== Segment start ==
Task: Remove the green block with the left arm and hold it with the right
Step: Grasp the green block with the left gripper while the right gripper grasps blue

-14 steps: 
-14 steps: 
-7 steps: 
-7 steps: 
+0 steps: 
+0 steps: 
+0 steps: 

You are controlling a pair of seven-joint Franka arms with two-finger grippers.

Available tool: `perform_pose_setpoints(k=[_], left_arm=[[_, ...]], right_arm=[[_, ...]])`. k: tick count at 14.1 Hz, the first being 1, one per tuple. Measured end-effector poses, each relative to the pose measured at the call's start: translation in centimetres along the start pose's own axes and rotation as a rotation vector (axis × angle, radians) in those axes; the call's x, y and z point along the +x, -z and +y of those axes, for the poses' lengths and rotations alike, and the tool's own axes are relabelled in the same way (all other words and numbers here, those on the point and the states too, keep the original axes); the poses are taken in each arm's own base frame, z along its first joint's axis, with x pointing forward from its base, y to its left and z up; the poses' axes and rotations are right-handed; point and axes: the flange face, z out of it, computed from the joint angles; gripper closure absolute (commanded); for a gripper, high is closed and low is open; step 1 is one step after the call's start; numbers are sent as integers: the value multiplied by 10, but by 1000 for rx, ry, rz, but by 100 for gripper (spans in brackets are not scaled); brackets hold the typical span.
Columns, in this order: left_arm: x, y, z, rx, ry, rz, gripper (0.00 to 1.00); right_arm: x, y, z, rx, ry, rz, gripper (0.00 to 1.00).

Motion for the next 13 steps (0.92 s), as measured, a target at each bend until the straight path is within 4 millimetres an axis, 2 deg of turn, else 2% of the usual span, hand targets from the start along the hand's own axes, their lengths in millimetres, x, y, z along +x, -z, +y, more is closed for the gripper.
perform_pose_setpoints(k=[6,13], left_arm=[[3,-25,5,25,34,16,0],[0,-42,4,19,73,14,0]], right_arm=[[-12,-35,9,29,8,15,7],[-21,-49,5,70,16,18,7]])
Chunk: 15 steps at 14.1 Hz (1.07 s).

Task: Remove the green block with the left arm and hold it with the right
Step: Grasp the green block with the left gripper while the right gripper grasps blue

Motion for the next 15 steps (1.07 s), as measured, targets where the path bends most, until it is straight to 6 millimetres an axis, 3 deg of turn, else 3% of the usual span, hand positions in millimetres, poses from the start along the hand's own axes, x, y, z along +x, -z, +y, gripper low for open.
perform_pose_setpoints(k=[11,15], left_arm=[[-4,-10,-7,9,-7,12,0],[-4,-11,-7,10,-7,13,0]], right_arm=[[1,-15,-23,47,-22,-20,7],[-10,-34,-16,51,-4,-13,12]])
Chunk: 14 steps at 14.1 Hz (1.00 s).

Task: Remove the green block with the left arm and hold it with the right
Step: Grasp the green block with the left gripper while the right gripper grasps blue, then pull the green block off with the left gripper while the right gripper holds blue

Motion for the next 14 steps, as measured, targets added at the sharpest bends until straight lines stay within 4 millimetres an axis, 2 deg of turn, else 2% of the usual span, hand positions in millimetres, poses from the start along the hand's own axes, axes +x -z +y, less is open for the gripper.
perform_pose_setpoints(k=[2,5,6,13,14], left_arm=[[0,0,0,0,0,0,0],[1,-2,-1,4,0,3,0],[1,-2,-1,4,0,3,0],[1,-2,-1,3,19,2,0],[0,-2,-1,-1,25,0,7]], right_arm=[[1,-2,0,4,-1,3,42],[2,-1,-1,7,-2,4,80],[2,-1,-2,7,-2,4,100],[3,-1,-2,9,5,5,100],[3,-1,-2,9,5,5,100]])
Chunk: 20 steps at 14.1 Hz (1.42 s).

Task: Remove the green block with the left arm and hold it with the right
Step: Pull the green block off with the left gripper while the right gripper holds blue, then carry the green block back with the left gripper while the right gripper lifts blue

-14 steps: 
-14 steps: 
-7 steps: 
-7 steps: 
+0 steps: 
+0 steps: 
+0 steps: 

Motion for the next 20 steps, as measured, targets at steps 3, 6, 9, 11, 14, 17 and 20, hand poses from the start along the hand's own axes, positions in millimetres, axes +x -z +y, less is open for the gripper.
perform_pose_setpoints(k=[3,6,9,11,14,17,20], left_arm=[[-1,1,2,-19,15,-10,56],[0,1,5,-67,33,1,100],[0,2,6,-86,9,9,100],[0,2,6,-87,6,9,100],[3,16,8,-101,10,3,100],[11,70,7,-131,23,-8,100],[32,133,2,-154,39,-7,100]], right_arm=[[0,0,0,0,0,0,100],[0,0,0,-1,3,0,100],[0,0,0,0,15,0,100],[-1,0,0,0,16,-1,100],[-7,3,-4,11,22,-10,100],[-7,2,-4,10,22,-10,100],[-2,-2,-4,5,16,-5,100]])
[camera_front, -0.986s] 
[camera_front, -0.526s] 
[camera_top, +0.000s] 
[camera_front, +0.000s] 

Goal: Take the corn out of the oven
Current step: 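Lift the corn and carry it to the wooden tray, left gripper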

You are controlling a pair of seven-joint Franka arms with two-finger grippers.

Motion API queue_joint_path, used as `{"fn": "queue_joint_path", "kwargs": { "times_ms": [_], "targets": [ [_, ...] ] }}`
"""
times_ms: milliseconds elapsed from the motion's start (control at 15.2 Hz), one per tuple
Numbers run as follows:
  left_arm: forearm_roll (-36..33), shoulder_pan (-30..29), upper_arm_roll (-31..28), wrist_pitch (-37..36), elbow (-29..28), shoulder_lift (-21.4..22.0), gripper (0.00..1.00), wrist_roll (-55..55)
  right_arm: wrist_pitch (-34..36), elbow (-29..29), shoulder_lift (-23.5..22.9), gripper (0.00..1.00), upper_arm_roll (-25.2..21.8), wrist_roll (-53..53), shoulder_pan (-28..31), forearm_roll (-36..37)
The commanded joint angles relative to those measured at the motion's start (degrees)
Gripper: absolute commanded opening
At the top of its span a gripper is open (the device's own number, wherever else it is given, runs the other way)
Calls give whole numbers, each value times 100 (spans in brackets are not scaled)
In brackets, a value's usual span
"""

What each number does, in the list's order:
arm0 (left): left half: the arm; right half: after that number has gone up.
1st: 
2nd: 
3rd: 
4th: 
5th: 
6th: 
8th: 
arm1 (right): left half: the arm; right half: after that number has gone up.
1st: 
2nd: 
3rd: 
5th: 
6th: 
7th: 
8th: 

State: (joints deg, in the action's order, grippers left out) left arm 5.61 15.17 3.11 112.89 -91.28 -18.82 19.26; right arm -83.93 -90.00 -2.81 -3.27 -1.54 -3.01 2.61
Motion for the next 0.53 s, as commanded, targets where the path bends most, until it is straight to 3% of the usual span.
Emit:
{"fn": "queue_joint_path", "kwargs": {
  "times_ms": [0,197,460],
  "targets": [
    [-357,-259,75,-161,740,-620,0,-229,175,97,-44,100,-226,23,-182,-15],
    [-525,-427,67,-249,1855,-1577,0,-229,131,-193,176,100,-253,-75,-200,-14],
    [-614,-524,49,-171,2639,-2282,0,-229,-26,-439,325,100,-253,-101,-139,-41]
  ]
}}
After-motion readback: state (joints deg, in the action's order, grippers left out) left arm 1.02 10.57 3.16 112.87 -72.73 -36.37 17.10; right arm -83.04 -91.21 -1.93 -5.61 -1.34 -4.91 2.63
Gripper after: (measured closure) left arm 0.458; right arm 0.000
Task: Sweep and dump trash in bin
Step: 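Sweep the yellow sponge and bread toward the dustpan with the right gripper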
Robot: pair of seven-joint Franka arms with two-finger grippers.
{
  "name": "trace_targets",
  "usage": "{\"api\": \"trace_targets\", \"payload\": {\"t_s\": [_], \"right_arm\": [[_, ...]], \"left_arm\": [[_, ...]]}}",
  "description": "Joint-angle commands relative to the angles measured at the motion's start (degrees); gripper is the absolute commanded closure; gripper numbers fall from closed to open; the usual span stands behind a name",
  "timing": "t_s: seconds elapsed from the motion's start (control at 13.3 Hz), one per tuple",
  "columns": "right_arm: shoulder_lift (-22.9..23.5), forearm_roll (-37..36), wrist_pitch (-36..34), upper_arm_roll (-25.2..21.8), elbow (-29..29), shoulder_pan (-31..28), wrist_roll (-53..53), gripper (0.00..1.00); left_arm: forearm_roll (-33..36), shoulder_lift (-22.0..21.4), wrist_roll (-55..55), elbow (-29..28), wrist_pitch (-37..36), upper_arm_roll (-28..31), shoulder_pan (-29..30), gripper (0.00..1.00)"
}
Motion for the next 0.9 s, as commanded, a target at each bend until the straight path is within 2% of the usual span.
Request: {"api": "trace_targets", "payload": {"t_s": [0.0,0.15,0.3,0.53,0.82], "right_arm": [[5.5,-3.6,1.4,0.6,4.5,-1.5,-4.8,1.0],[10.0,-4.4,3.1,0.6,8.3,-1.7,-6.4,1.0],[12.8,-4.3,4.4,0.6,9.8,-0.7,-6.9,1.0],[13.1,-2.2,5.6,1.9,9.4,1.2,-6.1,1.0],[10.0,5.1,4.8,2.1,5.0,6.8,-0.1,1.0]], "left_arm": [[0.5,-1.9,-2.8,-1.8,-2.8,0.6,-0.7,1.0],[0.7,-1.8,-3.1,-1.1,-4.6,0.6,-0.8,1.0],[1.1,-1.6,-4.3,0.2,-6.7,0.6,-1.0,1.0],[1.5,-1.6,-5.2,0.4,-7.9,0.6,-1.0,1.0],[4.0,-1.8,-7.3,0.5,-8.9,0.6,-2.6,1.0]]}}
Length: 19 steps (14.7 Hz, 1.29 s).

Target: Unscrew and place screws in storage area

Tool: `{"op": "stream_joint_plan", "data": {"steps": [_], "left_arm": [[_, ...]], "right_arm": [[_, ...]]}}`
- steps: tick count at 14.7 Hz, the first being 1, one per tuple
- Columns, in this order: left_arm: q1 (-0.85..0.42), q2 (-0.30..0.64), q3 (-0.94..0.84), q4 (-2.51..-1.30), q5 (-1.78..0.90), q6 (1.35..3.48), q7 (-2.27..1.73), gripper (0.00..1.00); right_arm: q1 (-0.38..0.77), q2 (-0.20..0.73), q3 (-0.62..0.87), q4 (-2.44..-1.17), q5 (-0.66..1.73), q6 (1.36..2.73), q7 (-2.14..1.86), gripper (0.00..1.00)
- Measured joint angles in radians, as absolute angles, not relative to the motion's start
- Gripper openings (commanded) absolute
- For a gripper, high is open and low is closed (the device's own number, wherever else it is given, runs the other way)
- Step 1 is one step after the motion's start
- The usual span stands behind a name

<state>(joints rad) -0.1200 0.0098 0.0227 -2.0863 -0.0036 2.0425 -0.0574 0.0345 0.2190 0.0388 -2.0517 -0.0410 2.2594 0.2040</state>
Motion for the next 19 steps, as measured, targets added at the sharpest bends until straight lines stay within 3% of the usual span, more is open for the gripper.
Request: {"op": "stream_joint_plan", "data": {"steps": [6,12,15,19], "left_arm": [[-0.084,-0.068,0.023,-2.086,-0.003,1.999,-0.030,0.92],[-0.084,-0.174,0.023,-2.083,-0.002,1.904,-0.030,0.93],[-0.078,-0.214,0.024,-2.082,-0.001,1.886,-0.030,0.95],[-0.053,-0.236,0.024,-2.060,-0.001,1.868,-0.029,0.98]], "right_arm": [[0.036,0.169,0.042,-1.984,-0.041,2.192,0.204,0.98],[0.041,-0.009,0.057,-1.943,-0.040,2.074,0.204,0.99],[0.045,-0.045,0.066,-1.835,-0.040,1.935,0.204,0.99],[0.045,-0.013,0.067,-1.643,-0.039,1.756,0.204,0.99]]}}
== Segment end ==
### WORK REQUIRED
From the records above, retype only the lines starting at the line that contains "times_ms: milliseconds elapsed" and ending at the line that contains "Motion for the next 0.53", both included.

### SOLUTION TO THE EXERCISE
times_ms: milliseconds elapsed from the motion's start (control at 15.2 Hz), one per tuple
Numbers run as follows:
  left_arm: forearm_roll (-36..33), shoulder_pan (-30..29), upper_arm_roll (-31..28), wrist_pitch (-37..36), elbow (-29..28), shoulder_lift (-21.4..22.0), gripper (0.00..1.00), wrist_roll (-55..55)
  right_arm: wrist_pitch (-34..36), elbow (-29..29), shoulder_lift (-23.5..22.9), gripper (0.00..1.00), upper_arm_roll (-25.2..21.8), wrist_roll (-53..53), shoulder_pan (-28..31), forearm_roll (-36..37)
The commanded joint angles relative to those measured at the motion's start (degrees)
Gripper: absolute commanded opening
At the top of its span a gripper is open (the device's own number, wherever else it is given, runs the other way)
Calls give whole numbers, each value times 100 (spans in brackets are not scaled)
In brackets, a value's usual span
"""

What each number does, in the list's order:
arm0 (left): left half: the arm; right half: after that number has gone up.
1st: 
2nd: 
3rd: 
4th: 
5th: 
6th: 
8th: 
arm1 (right): left half: the arm; right half: after that number has gone up.
1st: 
2nd: 
3rd: 
5th: 
6th: 
7th: 
8th: 

State: (joints deg, in the action's order, grippers left out) left arm 5.61 15.17 3.11 112.89 -91.28 -18.82 19.26; right arm -83.93 -90.00 -2.81 -3.27 -1.54 -3.01 2.61
Motion for the next 0.53 s, as commanded, targets where the path bends most, until it is straight to 3% of the usual span.

This exercise has been fully answered.